“A Terceira Rosa”
O nome da paixão

“(Que nome te dar? Tu és única. Tu és todas. Ou talvez nenhuma. Eu sou tu. Tu és eu. A outra metade de mim. A parte de ti que de mim ficou. A parte de mim que foi contigo. Ninguém me foi tão próximo. Ninguém me escapou tanto. Como foi que constantemente nos encontrámos e nos perdemos? Esta é a história. Uma história sem história. Um história só isto.)”

O leitor chega ao fragmento número 22 e já sabe que há um eu, Xavier, e um tu, Cláudia, personagens centrais de um amor, mas não de um amor qualquer. Mas do amor. Vá até ao primeiro fragmento e volte a ler de novo. “Olá disseste. E a terra começou a tremer.” A partir de então, nada será como dantes.

“A Terceira Rosa” conta, ao limite, o que é impossível de contar: o nome de uma paixão. O que pode ser tão empolgante e, ao mesmo tempo, tão destrutivo quando dois seres se reconhecem como sendo a outra metade do outro. E confessam: tu és o meu homem ou tu és a minha mulher. Sabem mais: que desejo e morte se confundem.

Para captar este dilaceramento entre dois seres, que se cheiram (os corpos nunca se enganam – “Os nossos corpos têm a mesma batida, o mesmo ritmo, o mesmo tango por dentro”, fragmento 6) e tacteiam a alma (“Alma com alma, diria o padre”, lê-se no mesmo trecho) –, Manuel Alegre opta por uma estratégia formal estilhaçada, onde a inclusão de parêntesis aponta para um dentro e um fora, objectividade/subjectividade. Um lance de ocultação/desocultação que, em termos ficcionais, se aproxima de um registo poético ou de um encadeamento de vídeo-clips. É uma viagem pela memória, difícil de desmontar, tal a dor a que pode estar associada a experiência da paixão.

Quarta incursão na ficção do poeta de “Senhora das Tempestades” – esse livro mágico na obra de Manuel Alegre –, “A Terceira Rosa” abarca um período histórico que vai da ditadura (Cláudia é filha de um dos senhores da situação, como se dizia, Xavier militava do outro lado da barricada) aos primeiros dias da Revolução de Abril, em que Manuel Alegre, ele próprio, se convoca como um dos homens de Argel que não participa numa manifestação, ao lado de Soares, Cunhal e Zenha. Entre o tempo histórico-político, o Tempo, os tempos do amor, às vezes suspenso por um presente atemporal.

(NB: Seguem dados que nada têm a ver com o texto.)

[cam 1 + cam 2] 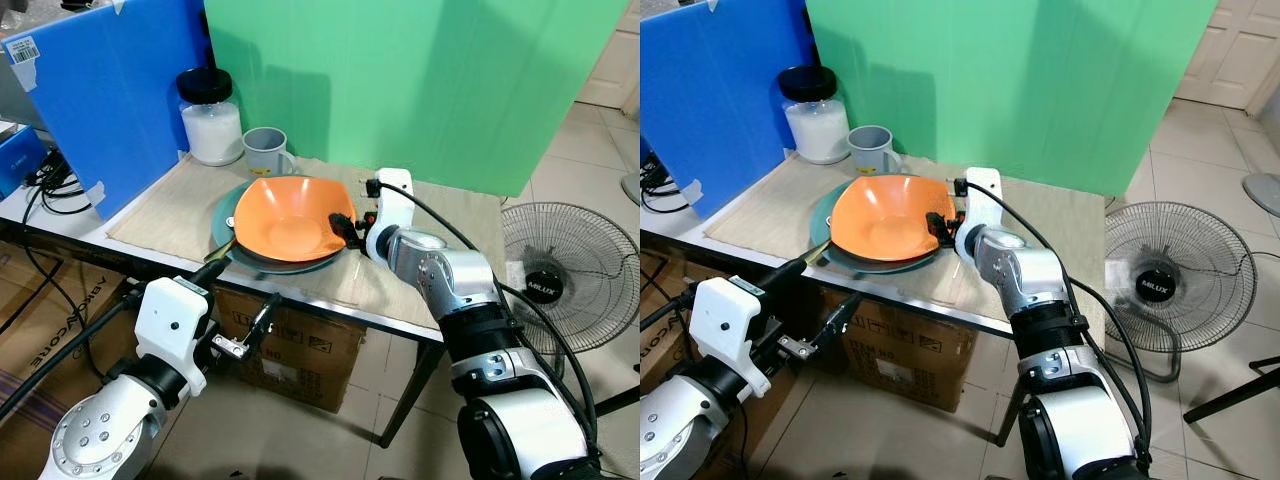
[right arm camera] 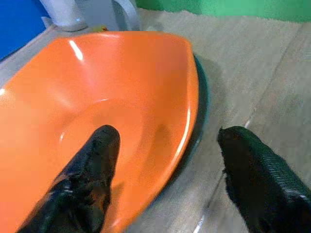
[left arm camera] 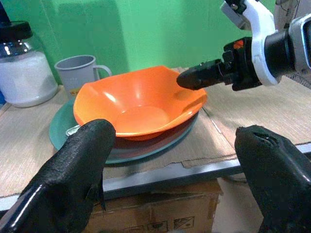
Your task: Setting the table
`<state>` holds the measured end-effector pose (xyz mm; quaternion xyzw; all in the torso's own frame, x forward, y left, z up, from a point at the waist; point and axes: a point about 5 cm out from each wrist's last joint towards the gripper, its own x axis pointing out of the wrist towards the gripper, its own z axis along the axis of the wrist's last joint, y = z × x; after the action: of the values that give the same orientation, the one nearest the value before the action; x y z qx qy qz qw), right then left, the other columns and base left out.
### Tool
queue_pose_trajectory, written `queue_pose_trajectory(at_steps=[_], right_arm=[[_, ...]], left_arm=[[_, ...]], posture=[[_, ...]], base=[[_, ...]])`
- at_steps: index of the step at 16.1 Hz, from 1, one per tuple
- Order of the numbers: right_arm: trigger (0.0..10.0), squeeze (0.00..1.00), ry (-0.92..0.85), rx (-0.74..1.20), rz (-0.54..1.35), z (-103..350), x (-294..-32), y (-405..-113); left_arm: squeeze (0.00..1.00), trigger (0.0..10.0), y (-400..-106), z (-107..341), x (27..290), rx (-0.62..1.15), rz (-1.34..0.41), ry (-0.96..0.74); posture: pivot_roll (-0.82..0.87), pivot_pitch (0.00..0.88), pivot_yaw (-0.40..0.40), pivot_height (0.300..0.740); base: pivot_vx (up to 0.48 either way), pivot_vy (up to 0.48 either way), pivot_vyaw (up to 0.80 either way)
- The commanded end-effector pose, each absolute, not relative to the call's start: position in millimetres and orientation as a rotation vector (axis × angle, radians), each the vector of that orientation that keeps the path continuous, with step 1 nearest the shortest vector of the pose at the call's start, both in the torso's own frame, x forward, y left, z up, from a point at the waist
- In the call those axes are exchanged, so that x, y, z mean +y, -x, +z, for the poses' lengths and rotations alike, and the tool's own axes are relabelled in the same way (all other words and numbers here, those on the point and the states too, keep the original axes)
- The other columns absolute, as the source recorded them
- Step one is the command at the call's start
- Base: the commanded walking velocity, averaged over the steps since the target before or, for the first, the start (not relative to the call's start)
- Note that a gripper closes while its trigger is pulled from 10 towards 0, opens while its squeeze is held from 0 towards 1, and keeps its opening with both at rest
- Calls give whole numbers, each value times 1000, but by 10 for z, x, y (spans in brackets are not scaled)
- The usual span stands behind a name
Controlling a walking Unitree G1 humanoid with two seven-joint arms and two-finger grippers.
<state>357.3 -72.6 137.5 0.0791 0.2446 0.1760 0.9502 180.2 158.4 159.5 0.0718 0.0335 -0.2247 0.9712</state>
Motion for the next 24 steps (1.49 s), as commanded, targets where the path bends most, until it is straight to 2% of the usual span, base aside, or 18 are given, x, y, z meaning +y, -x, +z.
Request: queue_pose_trajectory(at_steps=[1, 5, 6, 7, 8, 10, 12, 14, 15, 16, 19, 22, 23, 24], right_arm=[[10000, 0, -162, 522, 341, 1336, -753, -3565], [10000, 0, -308, 598, 382, 1315, -659, -3534], [9569, 0, -334, 618, 394, 1305, -628, -3522], [8824, 0, -363, 628, 402, 1306, -601, -3517], [7451, 0, -374, 629, 412, 1317, -577, -3517], [5490, 0, -375, 624, 421, 1329, -553, -3520], [4627, 0, -373, 605, 431, 1349, -514, -3543], [4706, 0, -340, 544, 465, 1400, -446, -3585], [6667, 0, -328, 526, 476, 1411, -425, -3592], [10000, 0, -290, 487, 498, 1434, -396, -3603], [10000, 0, -135, 383, 556, 1429, -315, -3606], [10000, 0, -87, 362, 550, 1379, -312, -3625], [10000, 459, -73, 357, 552, 1353, -308, -3633], [10000, 1000, -62, 357, 545, 1327, -308, -3642]], left_arm=[[0, 10000, -1784, 1604, 1578, 71, -449, -159], [0, 10000, -1790, 1602, 1569, 67, -452, -159], [0, 10000, -1789, 1599, 1570, 68, -452, -160], [0, 10000, -1787, 1597, 1573, 68, -450, -162], [0, 10000, -1785, 1598, 1577, 67, -448, -164], [0, 10000, -1781, 1597, 1584, 66, -444, -167], [0, 10000, -1780, 1599, 1589, 65, -440, -170], [0, 10000, -1787, 1600, 1604, 64, -434, -176], [0, 10000, -1787, 1599, 1607, 64, -433, -177], [0, 10000, -1792, 1599, 1611, 64, -432, -179], [0, 10000, -1795, 1594, 1612, 68, -432, -182], [0, 10000, -1807, 1595, 1618, 69, -431, -184], [0, 10000, -1812, 1596, 1621, 69, -430, -184], [0, 10000, -1820, 1596, 1624, 70, -430, -185]], posture=[[-18, 0, -23, 740], [-17, 0, -26, 740], [-17, 0, -27, 740], [-16, 0, -28, 740], [-16, 0, -29, 740], [-15, 0, -31, 740], [-14, 0, -31, 740], [-10, 0, -32, 740], [-10, 0, -31, 740], [-10, 0, -30, 740], [-9, 0, -28, 740], [-9, 0, -24, 740], [-10, 0, -22, 740], [-11, 0, -19, 740]], base=[[0, 0, 0], [0, 0, 0], [0, 0, 0], [0, 0, 0], [0, 0, 0], [0, 0, 0], [0, 0, 0], [0, 0, 0], [0, 0, 0], [0, 0, 0], [0, 0, 0], [0, 0, 0], [0, 0, 0], [0, 0, 0]])
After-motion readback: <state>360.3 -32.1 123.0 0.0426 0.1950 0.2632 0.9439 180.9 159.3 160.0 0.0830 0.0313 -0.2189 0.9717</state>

A escrita dobra-se, rente ao dizer das coisas, inclusive das coisas da escrita, o caso mais explícito é da caligrafia de Cláudia, que acaba por dar ordem ao caos dos sentimentos. Quando não é possível, o registo de “A Terceira Rosa” aproxima-se daquela terra de ninguém, onde a decifração é dada a partir de um ritual. Do sagrado. Da metáfora. “Era, como dizer, um espécie de liturgia ou sagração, Cláudia bebia de Xavier o sumo das ameixas, ele bebia nela o seu próprio sumo, que não era senão o sumo do Verão, esse milagre. Talvez se deva também dizer: por vezes Cláudia fazia coisas estranhas. É mais certo dizer: sagradas.” A união era de tal forma inquebrantável que num certo Julho “o espírito de Deus, se Deus existe, paira[va] de certeza sobre” Cláudia e Xavier.

O arco-íris da intensidade amorosa que esta narrativa reflecte prolonga-se para além do concreto: deste Xavier e desta Cláudia – que existiram mas que se tornam, aos nosso olhos, arquétipos absolutos. Por isso, “A Terceira Rosa”, se fala de um eu e de um tu, fala sobretudo do nome (da experiência) da paixão. Se um dia passarmos por ela, sentiremos a terra a tremer...

C.C.L.

    
   

 
Manuel Alegre
 
 
Manuel Alegre nasceu em Águeda em 1936. “A Terceira Rosa” foi publicado em 1998.